I’m very happy to announce my involvement in a new startup called MediaBugs, where I’ll be serving as associate director and community manager. I’m joining with project founder and director Scott Rosenberg (with whom I had the great pleasure of working during my years at Salon) for what we anticipate will be an exciting and, hopefully, groundbreaking effort. We are now in the process of building out our Web site, with plans to start rolling out the service in early 2010. The two-year project is funded by the Knight Foundation, and will focus on all manner of media in the San Francisco Bay Area.
In a nutshell, MediaBugs will provide a neutral, civil forum where the public can report errors they encounter in the news and try to get them fixed. The idea is to leverage the open-source power of the Web to achieve greater transparency and dialogue among media institutions and the public, and thereby improve the quality of the news.
We see it as a winning proposition for everyone involved — a way to begin rebuilding public confidence in the media, while offering our fellow journalists a compelling tool they can use to enhance their work in this ever-dynamic digital age.
Why focus on fixing errors in the news? For one, public trust in the media wallows at a historic low. As Scott explained in a recent blog post, there are several reasons for this — perhaps chief among them that the news is riddled with mistakes, and an extraordinary percentage of them go uncorrected.
There are different kinds of errors, but even the seemingly trivial ones matter. (And there are a great many of them, as detailed at the above links, a status quo surely not helped by today’s painful editorial cutbacks.) If the local paper or news site regularly publishes misspelled names or inaccurate dates, how can its readers trust that it got the really important stuff right?
The problem afflicts small and big players alike.

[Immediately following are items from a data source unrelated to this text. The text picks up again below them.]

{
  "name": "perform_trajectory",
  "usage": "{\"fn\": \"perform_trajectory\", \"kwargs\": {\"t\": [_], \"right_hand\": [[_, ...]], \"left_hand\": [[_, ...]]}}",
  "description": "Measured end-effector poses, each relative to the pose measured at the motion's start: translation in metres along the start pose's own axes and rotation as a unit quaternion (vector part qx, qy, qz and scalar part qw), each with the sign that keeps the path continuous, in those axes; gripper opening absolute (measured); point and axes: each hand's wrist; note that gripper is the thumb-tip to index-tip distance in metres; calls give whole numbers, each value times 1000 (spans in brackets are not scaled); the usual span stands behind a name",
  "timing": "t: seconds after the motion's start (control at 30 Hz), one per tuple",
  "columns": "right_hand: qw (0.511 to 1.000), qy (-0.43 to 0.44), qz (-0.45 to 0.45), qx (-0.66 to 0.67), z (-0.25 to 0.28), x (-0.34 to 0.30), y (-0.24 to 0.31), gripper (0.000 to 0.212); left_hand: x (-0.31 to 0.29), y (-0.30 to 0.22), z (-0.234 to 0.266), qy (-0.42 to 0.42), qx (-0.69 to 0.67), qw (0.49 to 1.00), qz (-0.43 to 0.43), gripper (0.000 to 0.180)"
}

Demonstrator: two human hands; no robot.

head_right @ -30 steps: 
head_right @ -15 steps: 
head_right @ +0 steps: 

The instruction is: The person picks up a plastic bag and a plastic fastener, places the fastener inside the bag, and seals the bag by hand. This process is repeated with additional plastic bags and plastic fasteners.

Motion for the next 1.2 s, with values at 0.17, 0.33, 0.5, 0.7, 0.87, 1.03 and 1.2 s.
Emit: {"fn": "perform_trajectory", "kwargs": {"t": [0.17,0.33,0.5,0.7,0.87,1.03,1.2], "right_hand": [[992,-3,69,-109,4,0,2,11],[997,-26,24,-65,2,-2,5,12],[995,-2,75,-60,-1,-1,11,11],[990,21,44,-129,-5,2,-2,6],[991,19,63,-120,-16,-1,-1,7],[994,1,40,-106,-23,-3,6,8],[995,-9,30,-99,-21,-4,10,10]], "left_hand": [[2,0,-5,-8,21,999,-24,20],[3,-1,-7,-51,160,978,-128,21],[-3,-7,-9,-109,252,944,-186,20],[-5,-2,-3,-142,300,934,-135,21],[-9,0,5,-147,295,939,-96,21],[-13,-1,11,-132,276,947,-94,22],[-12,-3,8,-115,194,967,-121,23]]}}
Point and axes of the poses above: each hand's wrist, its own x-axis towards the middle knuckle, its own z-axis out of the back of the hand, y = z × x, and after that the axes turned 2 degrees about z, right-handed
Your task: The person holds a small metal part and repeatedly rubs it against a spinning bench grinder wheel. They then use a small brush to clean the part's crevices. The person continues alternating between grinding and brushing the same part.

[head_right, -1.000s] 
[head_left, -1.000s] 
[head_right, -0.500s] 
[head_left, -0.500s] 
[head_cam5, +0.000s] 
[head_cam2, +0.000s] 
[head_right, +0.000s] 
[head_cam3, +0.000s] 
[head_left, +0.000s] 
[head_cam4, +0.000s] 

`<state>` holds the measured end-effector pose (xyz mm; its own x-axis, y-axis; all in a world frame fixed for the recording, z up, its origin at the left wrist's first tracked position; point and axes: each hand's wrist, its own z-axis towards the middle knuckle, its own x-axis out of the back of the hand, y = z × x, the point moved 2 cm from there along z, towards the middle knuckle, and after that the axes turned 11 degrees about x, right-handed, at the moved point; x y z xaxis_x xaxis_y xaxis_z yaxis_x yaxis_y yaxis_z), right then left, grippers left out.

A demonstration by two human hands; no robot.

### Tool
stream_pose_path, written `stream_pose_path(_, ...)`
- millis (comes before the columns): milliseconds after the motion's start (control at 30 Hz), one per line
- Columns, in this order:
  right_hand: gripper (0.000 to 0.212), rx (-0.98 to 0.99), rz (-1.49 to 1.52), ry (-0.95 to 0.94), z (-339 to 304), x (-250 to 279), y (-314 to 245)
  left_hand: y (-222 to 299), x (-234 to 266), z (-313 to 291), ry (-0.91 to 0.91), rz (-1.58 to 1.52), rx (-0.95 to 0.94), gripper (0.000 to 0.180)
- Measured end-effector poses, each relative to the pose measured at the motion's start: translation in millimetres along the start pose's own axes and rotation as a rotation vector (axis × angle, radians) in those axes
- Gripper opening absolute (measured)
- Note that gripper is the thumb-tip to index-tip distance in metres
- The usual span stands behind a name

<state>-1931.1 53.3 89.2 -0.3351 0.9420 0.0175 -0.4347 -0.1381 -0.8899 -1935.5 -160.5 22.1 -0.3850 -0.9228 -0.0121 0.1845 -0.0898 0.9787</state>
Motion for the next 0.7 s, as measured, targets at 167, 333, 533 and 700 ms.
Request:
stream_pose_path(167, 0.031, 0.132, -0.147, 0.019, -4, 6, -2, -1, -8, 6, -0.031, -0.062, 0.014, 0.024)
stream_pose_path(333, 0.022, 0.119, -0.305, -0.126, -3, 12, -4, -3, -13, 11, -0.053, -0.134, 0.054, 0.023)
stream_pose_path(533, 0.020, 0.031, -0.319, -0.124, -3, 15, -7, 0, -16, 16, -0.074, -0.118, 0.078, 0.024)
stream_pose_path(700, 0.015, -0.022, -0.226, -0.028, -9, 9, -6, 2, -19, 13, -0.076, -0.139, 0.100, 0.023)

This week, the Washington Post’s public editor Andrew Alexander was compelled to explain why a respected sports columnist at the paper whiffed big time with some of his World Series coverage.
“By my count,” Alexander wrote, “the column contained at least 20 typos, grammatical errors or misspellings.”
Curiously, the Post treated a cleaned-up version of the piece, posted online after the shoddy print version went out, as separate. That’s a questionable distinction, with the lines between blog posts, columns and articles rapidly blurring these days, and with digital and print newsroom operations fast merging. There is still no correction appended to the online version of the World Series column, so unless you’d already caught wind of Alexander’s write-up you wouldn’t even know about the flurry of mistakes that appeared in print. Doesn’t seem like the best way to win over skeptical readers.